As they move deeper into the course, students begin tackling the kinds of systems that AI will increasingly enhance: enemy behavior, patrol patterns, simple decision-making, and interactions between objects in the world. They may implement basic “AI” techniques like waypoints, line-of-sight checks, and finite state machines to drive NPC logic. They explore level design and how environment layout influences strategy, difficulty, and player emotion. They see how UI and HUD elements connect to game logic, and how game state is saved, loaded, and managed across sessions. All of this is incredibly relevant preparation for a future where generative tools suggest enemy patterns, auto-populate side quests, or help tune difficulty – because students already know how those systems work at a fundamental level.
Just as important, the Game Development 1 experience is project-based and portfolio-driven. Students don’t just learn isolated concepts; they ship games. Over the course, they build multiple small projects and then work toward a capstone game that demonstrates their skills in C#, Unity, and 3D design. That means by the time they’re finished, they have concrete artifacts they can show to colleges, internship programs, or even entry-level employers. They can talk about how they structured their code, solved a tricky bug, or redesigned a level after playtesting – the kinds of stories that signal real understanding. And because Mastery Coding’s pathway connects to recognized industry certifications for Unity and game development, students see a clear line from classroom projects to professional credentials.

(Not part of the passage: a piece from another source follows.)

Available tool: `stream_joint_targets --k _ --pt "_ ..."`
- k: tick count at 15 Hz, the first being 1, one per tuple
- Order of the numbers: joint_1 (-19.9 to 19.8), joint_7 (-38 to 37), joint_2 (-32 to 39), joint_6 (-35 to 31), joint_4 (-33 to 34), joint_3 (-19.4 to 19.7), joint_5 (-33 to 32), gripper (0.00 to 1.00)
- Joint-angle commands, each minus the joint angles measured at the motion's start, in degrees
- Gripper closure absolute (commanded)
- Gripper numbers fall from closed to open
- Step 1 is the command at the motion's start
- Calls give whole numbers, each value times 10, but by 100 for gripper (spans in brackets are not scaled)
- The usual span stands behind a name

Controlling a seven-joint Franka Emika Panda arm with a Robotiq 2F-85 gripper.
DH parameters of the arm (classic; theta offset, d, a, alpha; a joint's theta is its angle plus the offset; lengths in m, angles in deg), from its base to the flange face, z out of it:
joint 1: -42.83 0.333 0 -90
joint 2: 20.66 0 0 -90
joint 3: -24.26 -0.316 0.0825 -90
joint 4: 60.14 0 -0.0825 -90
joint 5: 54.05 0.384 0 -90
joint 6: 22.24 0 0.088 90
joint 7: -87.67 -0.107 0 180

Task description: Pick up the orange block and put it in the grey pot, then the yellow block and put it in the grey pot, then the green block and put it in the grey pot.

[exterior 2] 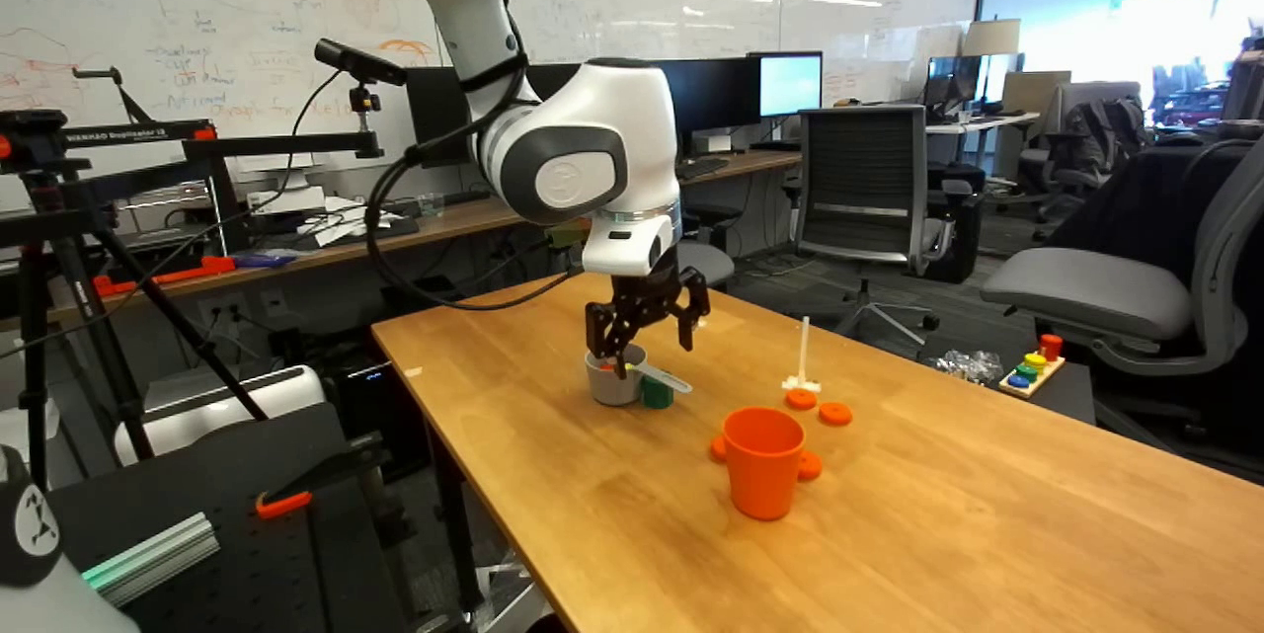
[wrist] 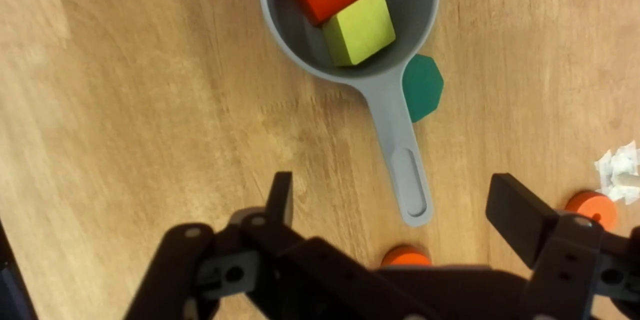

Within Discover AI, this 3D Modeling & Game Development Experience sits alongside other applied AI pathways like autonomous vehicles, biotechnology, precision agriculture, and smart manufacturing. The connective tissue is that students aren’t just hearing about AI in the abstract – they’re working with technologies where AI is already embedded or emerging. For gamers and creative technologists, this track is often the “hook” that pulls them into the larger world of applied AI. They come for the chance to build their own video game and leave with an understanding of how intelligent systems will shape every type of digital experience, from entertainment to training simulations and digital twins.
For educators, that’s powerful. You don’t need a background in game development to run this experience. The curriculum provides step-by-step progression, scaffolding, and instructor resources, while Discover AI wraps it in a bigger story about the future of work and technology. Students see how skills learned in Unity could translate into careers not only in game studios, but also in industries like simulation, VR/AR, architecture, product design, and interactive training – all fields where 3D environments and AI are converging quickly.
Game worlds are about to get much smarter. The question is whether our classrooms will keep pace. By giving students hands-on experience with real tools, real engines, and real code – and by helping them understand where artificial intelligence fits into that picture – the 3D Modeling & Game Development Experience in Discover AI turns passionate gamers into the next generation of creators.